WHAT IS BEING ASKED =>
The data below holds a line containing "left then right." and a line containing "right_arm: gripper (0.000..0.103"; please quote exactly those two lines and every line between them, and nothing else.

SUPPLIED DATA =>
__________________________________________________

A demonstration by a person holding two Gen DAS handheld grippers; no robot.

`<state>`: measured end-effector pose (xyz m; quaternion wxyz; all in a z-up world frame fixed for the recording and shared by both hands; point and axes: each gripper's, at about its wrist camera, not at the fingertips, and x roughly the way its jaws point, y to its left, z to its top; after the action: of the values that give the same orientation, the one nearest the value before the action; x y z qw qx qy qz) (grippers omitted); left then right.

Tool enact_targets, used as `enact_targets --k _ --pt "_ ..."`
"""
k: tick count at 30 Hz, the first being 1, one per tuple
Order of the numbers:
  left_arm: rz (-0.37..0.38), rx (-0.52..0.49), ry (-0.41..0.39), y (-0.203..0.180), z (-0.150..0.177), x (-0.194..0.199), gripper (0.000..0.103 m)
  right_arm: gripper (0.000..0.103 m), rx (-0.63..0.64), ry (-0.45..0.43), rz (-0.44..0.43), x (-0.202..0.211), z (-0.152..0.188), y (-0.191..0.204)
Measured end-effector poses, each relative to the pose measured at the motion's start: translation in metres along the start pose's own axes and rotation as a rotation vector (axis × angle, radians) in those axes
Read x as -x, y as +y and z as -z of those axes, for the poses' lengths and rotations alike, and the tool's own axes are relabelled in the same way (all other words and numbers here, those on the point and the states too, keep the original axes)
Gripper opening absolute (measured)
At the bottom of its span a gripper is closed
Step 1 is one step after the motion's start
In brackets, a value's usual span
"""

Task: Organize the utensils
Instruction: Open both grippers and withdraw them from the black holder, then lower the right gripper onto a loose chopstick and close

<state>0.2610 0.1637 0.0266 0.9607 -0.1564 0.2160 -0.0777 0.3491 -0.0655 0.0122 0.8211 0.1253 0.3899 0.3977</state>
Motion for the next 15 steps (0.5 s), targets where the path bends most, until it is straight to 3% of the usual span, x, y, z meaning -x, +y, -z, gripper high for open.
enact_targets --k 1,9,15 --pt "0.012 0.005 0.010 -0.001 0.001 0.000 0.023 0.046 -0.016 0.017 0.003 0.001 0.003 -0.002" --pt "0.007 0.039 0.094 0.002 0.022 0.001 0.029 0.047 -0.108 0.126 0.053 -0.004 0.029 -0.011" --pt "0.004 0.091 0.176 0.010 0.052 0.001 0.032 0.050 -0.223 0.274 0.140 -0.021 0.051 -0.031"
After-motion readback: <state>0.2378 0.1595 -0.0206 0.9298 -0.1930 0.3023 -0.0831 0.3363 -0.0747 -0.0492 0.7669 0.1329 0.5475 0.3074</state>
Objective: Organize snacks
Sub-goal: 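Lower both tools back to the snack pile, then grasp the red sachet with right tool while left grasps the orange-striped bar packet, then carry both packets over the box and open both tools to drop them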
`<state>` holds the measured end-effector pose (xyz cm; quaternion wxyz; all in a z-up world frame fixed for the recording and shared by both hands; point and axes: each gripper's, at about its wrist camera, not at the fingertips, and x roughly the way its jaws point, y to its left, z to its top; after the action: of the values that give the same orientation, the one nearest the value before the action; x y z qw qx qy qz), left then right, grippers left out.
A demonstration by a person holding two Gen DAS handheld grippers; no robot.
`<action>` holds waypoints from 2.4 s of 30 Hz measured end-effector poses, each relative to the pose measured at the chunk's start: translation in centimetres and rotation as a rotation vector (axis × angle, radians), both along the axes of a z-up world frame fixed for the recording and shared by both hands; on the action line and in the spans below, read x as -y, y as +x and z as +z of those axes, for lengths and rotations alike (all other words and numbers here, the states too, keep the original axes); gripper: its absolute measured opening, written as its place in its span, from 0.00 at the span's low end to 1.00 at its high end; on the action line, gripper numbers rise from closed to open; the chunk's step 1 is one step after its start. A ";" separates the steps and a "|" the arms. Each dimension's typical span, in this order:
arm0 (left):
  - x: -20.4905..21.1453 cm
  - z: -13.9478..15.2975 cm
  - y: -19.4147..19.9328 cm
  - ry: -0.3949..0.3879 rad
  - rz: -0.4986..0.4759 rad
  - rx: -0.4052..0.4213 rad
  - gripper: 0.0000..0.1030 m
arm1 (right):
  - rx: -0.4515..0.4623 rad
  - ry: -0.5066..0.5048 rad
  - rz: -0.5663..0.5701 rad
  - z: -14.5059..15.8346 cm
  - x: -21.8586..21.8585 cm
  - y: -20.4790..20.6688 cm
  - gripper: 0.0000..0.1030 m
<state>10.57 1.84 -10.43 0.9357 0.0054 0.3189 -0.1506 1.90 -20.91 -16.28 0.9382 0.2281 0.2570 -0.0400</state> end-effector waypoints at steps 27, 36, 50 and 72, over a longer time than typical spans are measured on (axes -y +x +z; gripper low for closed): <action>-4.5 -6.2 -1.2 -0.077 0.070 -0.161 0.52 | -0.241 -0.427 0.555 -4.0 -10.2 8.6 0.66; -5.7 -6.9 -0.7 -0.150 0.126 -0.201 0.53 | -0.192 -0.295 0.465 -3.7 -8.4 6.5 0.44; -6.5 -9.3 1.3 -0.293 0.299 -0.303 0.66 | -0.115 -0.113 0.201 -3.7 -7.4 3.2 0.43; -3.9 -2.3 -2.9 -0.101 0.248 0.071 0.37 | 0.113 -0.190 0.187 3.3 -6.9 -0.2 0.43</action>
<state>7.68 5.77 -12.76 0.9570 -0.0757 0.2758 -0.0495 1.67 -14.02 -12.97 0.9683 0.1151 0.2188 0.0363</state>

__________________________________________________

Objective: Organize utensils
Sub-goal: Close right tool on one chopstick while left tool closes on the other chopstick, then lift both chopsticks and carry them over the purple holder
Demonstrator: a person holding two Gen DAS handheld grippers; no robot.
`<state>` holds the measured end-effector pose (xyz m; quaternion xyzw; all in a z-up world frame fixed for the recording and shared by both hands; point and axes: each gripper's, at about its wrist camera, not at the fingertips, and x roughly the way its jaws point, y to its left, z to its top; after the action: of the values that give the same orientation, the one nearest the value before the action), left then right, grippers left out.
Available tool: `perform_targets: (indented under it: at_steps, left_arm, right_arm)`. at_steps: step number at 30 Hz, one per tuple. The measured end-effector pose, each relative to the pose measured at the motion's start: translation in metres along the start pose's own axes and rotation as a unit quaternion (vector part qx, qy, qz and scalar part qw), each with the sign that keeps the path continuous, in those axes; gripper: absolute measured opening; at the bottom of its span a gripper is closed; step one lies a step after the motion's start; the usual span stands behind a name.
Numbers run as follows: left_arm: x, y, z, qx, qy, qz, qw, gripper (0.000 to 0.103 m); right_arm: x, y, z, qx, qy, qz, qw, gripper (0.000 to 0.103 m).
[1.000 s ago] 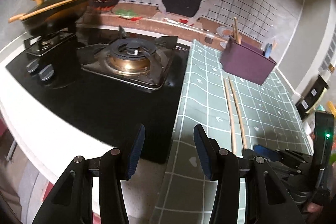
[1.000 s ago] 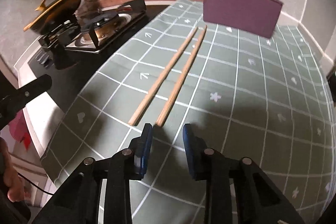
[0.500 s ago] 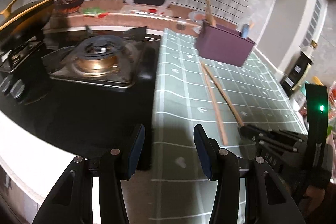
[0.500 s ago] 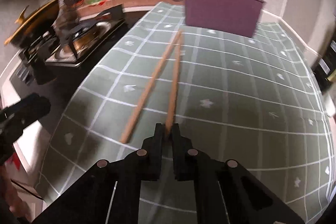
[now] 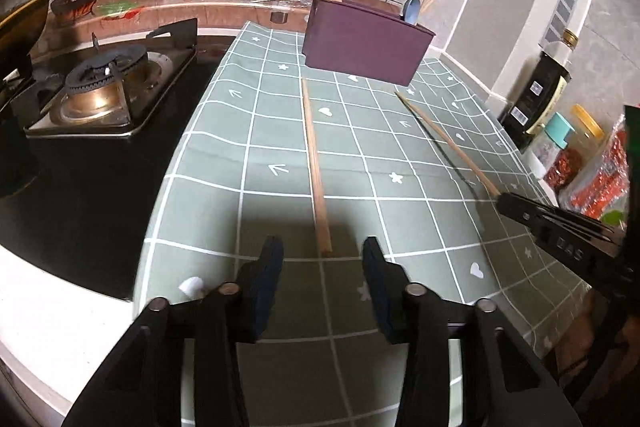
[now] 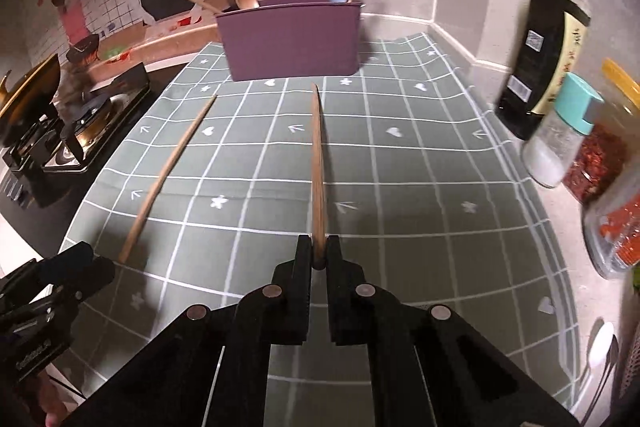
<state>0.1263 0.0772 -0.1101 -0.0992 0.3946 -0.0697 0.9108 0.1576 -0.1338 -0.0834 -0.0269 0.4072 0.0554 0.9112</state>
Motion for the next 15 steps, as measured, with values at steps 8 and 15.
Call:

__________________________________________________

ANSWER =>
`<state>`: measured end-effector pose (xyz m; quaternion wxyz; all in a z-up world frame fixed for the recording and shared by both hands; point and axes: each gripper's, at about its wrist camera, not at the fingertips, and x roughly the way its jaws point, y to its left, z to its top; after the action: of the values that give the same orientation, the one nearest the value before the action; x y z qw qx qy qz) (grippers omitted); left then right.

Tool enact_targets, used as `enact_targets --k _ --pt "_ ..."`
"""
k: tick count at 30 Hz, the first being 1, one per tuple
Order of the numbers:
  left_arm: rz (-0.37..0.38), rx (-0.52..0.49), ry (-0.41..0.39), y (-0.203..0.180), z (-0.150..0.177), x (-0.194..0.199), gripper (0.000..0.103 m)
  right_arm: gripper (0.000..0.103 m), rx (-0.63..0.64), ry (-0.45..0.43), rz (-0.44..0.43), x (-0.202..0.211), z (-0.152..0.188), y (-0.191..0.204)

No other output belongs to this answer.